カテゴリ:メディア
22世紀の民主主義を読んでみた
・売れているというので読んでみました。最近テレビでよく見かけるイェール大学助教授の成田悠輔氏の「22世紀の民主主義」SB新書です。
・こういう論が今、まかり通っている。"日本は停滞している。政治を変えなければならない。若者が政治に関心がないからだ。"では彼らが選挙に行けば変わるのか‥‥いや、若者が選挙に行って「政治参加」したくらいでは何も変わらない。
・だいたい若者はマイノリティーだし、彼らの投票先は高齢者の投票先とほとんど変わらない。20~30代の自民党支持率は60~70代より高い。つまり、若者が選挙に行ったって何も変わらない。ではどうするか。民主主義というゲームを作り変えなければならない。
・21世紀に入って、民主主義も資本主義も劣化している。この20年、民主主義国家ほど経済成長が低迷している。データによれば世界の専制、独裁国家の方が高い成長率を示している。中国の数値が大きいと思われがちだが、中国を外してもデータはそう語っている。
・20世紀、民主主義と資本主義はうまく回っていたのに、一体どうしてなのだろう。最大の違いは、インターネットの登場とSNSの普及ではないか。
・SNSという新しいメディアによるポピュリズムの台頭。トランプ前大統領のような自国第一主義。世論に忖度する民主主義の広がりが内向き志向を強め、長期展望を拒む。「明日の1000円より今日の100円」である。結果、新規投資がしぼみ、資本主義の停滞が続く‥‥。
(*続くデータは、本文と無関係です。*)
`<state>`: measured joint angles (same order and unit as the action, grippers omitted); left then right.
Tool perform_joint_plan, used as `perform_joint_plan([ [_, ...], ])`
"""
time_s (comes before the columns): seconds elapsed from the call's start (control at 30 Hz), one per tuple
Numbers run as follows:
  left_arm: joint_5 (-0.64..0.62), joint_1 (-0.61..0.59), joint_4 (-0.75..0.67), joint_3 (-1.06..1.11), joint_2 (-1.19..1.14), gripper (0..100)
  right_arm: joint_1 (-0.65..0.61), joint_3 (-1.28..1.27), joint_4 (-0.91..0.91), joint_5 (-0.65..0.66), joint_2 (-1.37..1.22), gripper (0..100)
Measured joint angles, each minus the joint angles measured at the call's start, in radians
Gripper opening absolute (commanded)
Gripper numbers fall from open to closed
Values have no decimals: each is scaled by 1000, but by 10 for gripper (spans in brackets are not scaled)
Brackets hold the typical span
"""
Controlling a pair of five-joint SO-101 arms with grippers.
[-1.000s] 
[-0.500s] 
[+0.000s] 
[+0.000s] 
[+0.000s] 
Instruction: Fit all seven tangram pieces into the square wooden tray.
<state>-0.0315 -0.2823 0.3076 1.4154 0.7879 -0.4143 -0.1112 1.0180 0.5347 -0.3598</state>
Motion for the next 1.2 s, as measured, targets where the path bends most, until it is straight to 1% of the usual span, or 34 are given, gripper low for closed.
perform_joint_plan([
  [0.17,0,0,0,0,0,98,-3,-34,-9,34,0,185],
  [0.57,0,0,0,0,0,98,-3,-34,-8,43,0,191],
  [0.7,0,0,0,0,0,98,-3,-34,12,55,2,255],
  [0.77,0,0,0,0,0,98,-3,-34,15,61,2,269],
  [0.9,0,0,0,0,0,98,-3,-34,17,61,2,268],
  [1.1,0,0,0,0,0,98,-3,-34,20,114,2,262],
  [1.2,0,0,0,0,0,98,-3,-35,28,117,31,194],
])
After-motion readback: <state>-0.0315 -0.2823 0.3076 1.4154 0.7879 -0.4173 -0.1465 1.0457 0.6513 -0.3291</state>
・ではどうすればいいのか。結論を急ぐと、成田氏の専門分野である"データに基づくデジタル技術を駆使して、社会制度を改革すること"。つまり、大衆の民意+エリートの意見+情報データを融合して、最適な意思決定をすること。AIとアルゴリズム(問題解決手順のコンピュータプログラム)による"無意識民主主義"という新しい概念へ。
・司法、行政、立法の自動化ですね。で、政治家は"いい感じのキャラ(例えばネコのような)でいてくれたらいい‥‥これが成田氏のいう"22世紀の民主主義"ということのようです。今の日本の政治状況をみると、そう言いたくなる気持ちはわかります。しかし社会の安定はともかく、AIやアルゴリズムのIT任せの自動経済対策で景気が良くなりますかね(方法論はあまり詳しく述べていません)。まあ話としては面白いですけど。
・ところで、成田氏はあるTV番組でメディアについても語っています。SNSは扇動の増幅、フェイクニュース、陰謀論など問題が多い。一方テレビは良質な番組を制作すれば(再放送を多くしてコストを下げ)、影響力のある"最後のメディア"になると言ってます。
・メディアにいた者として、ちょっと違う意見です。SNSはまだ若いメディアなので安定していないだけです。メディアは古いものほど信用度が高く、新しいものほどうさんくさい‥‥瓦版→新聞→出版→ラジオ→テレビ→SNS。
・TV局の人間が出版物に憧れているのに驚いたことがあります。自分のメディアは"軽い"と。テレビが普及した頃、評論家の大宅壮一さんが「あんなもの観ていたら一億総白痴だ」と言っていましたが、今そんなことを言う人はいません。SNSがメディアとして定着するのはこれからです。